Above this is a sealing head which seals around the cables during operation. The surface equipment contains a regulator to control the pressure of air from a compressor that is used to push the water level down in the drill string. It also contains high and low flow gas meters to measure the flow rate of gas from the drill string. In addition it contains a water regulation system to permit water injection into the string at a controlled pressure or rate should that be required. When the through the bit tool is used then the drill string is set at the correct level and the tool is lowered through the seal, snubber and string to protrude through the bottom of the core barrel. If the end of drill string tool is used then the tool is attached to the bottom of the string and the string lowered to position. Regulated air pressure is used to displace water from the drill string. A pressure is used that will not blow air out of the bottom of the string into the hole.
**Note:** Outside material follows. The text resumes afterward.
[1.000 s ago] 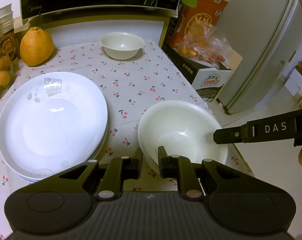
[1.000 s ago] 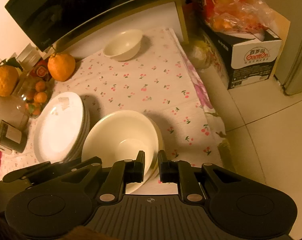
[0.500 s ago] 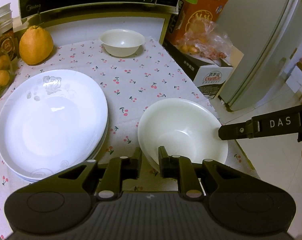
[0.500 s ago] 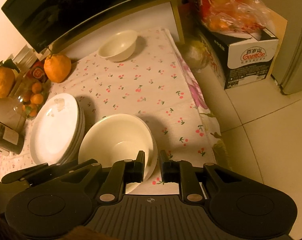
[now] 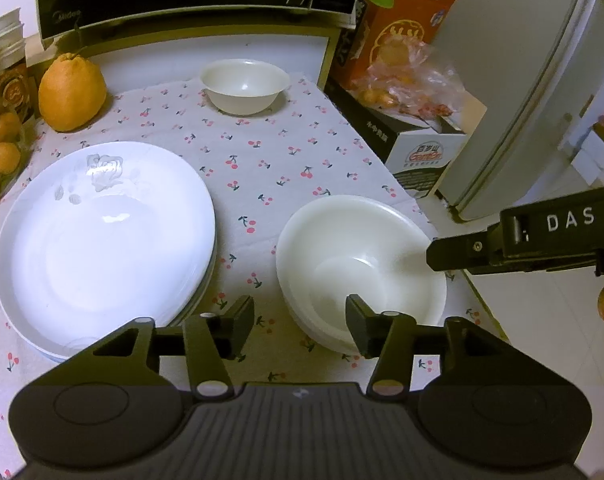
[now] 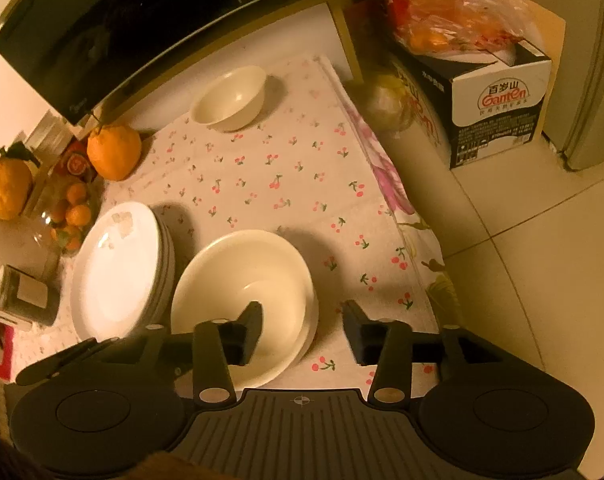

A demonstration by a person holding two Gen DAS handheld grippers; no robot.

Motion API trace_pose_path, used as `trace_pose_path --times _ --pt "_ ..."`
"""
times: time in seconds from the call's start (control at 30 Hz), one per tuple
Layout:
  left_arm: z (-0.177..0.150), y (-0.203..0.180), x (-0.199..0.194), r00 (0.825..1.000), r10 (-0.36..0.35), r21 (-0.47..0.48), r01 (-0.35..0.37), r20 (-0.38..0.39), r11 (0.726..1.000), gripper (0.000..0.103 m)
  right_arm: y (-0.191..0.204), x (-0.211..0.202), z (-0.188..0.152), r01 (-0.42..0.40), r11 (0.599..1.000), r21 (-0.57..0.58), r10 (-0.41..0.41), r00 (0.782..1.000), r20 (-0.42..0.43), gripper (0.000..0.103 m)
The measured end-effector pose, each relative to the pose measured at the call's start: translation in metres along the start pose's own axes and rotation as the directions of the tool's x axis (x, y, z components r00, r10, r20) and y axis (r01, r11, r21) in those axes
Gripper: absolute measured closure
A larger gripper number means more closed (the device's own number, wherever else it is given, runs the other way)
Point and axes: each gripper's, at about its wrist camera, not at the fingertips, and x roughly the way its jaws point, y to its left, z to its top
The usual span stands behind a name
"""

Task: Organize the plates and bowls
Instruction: 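Open both tools to release the cream bowl in the white bowl, then move both tools to the rim of the small white bowl by the microwave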

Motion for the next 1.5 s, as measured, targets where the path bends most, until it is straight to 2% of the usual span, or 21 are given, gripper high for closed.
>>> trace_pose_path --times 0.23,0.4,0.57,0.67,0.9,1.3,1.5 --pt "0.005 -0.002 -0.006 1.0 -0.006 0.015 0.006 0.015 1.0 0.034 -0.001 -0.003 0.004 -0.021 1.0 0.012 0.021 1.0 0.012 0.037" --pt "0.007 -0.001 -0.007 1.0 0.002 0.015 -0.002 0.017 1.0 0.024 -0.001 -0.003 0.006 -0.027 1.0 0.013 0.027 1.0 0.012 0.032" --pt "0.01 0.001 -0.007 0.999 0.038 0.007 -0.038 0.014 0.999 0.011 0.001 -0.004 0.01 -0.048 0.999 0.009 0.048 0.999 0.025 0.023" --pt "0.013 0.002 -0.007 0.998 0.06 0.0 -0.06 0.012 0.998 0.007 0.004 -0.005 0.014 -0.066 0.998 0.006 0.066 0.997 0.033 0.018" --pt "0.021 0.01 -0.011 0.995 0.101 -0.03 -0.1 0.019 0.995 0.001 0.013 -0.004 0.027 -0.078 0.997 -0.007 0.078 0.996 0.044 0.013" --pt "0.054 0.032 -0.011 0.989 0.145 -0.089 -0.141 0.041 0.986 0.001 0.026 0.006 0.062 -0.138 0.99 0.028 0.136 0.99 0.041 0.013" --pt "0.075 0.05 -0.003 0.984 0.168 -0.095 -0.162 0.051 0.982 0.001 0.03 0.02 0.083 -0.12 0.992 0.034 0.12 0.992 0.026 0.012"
The packers are set and the drill string is then lowered to close the valve and the compressed air is bled off. The valve may then be opened to induce flow from the test section into the string. The water inflow can be monitored by a change in head on the in-string pressure transducer whilst the flow of displaced air and any gas produced can be measured on the gas flow meters. Any gas flow can be detected as the difference between water inflow to the string and gas flow out of the string. Following the test procedure the drill string is filled, the pressures inside and outside the tool are equalized, the packers are deflated and the top seal around the cable and inflation line is opened. The through the bit tool may then be withdrawn through the string or the case of the end of string tool the electronics module may be pulled. In each case blowout control is afforded during this operation by the snubber.
Permeability tests take as long as the reservoir demands to provide a solution. Failure to take tests to completion leads to their being unanalysable. In high permeability cases the tests may be completed in a few hours. In medium to low permeability cases the recovery part of the test is frequently conducted overnight. In very low permeability reservoirs the tests may need to be run over two days. It is not normal practice to conduct DST tests for longer than this.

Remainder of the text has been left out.